黒い髪と瞳がケンイチしか居ないという事は、ここに来るまで俺がリールと一緒に街中を歩いて来たのは、情報の秘匿という観点では問題有るのではないだろうか?
「僕が言うのも何だけど、あまり気にしない事だよ」
「そうなんですか?」
「ああ、僕は何時もそんな細かい事を気にしてやけ食いでこんな体型になってしまったのだから」
「は、はぁ」
その立派な腹を叩きながら自虐の様な事を言うパランペールに、俺は返事に困った。
しかし、リールからは意外な突っ込みが入ってきた。
「ふふふ、嫌だわぁ、パランペールったらぁ。貴方は出会った時からそんな体型だったわよぉ?」
「いやいや、断じてそんな事は無いよ‼︎」
突っ込みに対して必死に否定するパランペールだが、果たして真実はどこに・・・。
「こほん、まあ、それわさて置き本題に入ろうか?とはいえ、僕の所に来たと言う事は・・・」
「そうなのよぉ、司君にメイドさんをと思ってぇ」
「ふむ、まぁそうなるよね」
「・・・」
「司君は?奴隷と契約するのは初めてという事で良いのかな?」
「は、はいっ」
「そうかぁ・・・、じゃあ最初に少し説明させて貰いたいのだけど大丈夫かな?」
「そうですね、よろしくお願いします」
「うむ、では・・・」
パランペールは、奴隷商人だった様だ。
という事は、派遣のメイドさんの様な事では無く、人身売買という事か・・・。
とにかく話を聞いてみるしかないと思い、そこから小一時間パランペールが説明してくれた内容を纏めるこうだ。

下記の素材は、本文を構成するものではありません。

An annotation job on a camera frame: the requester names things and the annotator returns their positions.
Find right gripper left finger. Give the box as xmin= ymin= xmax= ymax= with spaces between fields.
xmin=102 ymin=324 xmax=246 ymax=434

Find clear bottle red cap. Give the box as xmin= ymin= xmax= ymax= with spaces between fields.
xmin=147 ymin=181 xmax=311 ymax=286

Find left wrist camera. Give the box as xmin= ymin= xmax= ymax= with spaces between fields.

1 まず奴隷に関しての扱い方は其々の国や地方、また宗教などで法が違うので、これから説明するのはサンクテュエールのヴィエーラ教徒の間での決まりである。
2 奴隷とは基本的に商人が扱う売買奴隷と、国や地方領が取り締まる犯罪奴隷がいる。
3 売買奴隷は亜人のみで、犯罪奴隷は一部人族もいる。
4 奴隷商人及び犯罪奴隷を管理する奴隷監督官は国家資格で、受験資格はその時点で生涯犯罪歴が無く、伯爵以上の貴族の推薦が条件である。
5 受験資格は厳しいが、その条件を満たせる者で落ちる者は少ない為、合格率は9割を超えている。

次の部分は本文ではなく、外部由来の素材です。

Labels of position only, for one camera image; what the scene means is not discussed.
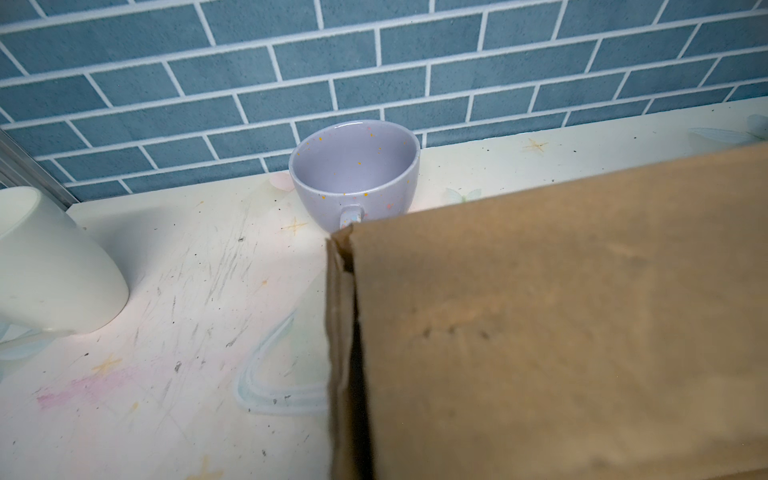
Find brown cardboard box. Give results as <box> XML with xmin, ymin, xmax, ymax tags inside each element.
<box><xmin>325</xmin><ymin>144</ymin><xmax>767</xmax><ymax>479</ymax></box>

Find lavender speckled ceramic cup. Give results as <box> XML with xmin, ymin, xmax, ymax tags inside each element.
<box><xmin>289</xmin><ymin>120</ymin><xmax>421</xmax><ymax>233</ymax></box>

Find white ceramic mug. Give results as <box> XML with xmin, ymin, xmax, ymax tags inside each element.
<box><xmin>1</xmin><ymin>186</ymin><xmax>129</xmax><ymax>360</ymax></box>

6 売買奴隷は、年収一千万オール以上の者、貴族階級の者、又は其々の保護下にある者であれば所有資格を有する。
7 奴隷商人は奴隷売買時に際しては、如何なる階級・国家権力にも縛られる事は無い。
8 売買奴隷による犯罪行為はその所有者も責任に問われ、国家或いは教会等に対しての犯罪行為は、取り扱い商人に対しても責任が問われる。
9 売買奴隷は基本的に奴隷と生涯契約で就労内容については商人との交渉により決まる。

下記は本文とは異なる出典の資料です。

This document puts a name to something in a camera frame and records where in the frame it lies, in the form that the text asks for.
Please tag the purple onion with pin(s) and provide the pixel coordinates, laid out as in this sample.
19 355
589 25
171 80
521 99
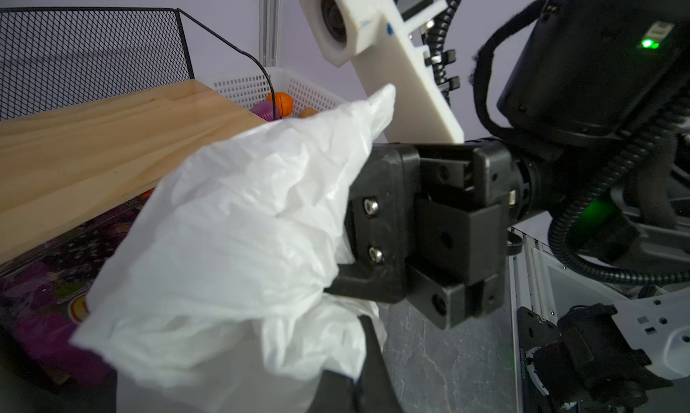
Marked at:
266 110

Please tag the black mesh wooden shelf rack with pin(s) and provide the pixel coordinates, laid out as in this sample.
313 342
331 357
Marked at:
97 105

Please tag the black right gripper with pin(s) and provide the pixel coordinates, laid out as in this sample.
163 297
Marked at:
429 225

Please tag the brown potato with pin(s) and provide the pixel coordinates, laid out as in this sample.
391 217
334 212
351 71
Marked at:
307 112

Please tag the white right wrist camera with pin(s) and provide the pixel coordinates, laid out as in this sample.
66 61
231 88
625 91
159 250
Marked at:
375 36

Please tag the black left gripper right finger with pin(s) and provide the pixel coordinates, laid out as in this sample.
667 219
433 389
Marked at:
374 391

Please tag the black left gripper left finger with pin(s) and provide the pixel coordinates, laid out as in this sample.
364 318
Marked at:
334 394

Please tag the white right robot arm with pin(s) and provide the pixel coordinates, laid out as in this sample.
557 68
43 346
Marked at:
585 103

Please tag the orange pumpkin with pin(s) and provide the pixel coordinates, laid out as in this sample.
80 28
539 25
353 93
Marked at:
284 103

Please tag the purple snack bag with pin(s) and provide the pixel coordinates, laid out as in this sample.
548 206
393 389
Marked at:
43 294

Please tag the white plastic grocery bag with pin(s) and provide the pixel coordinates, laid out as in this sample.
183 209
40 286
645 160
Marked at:
216 299

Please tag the white plastic vegetable basket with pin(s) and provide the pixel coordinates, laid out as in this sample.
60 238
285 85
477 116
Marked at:
251 87

10 犯罪奴隷は貴族階級の者しか所有資格は無く、国家による管理下で懲役を行う者が圧倒的に多い。
うん、まあ理解出来ない内容は無いな。
そんな風に俺が納得していると、ドアからノックの音がした。
「お父様よろしいですか?」
「ああ、入りなさい」
お父様という事は、パランペールに娘がいるのだろうか?
ドアの方に目を向けると、そこから意外な人物が入室した。
「失礼します、お飲み物をお持ちしました」
「あらぁ、アンありがとうねぇ」
そう、そこには猫耳メイドのアンが居たのだ。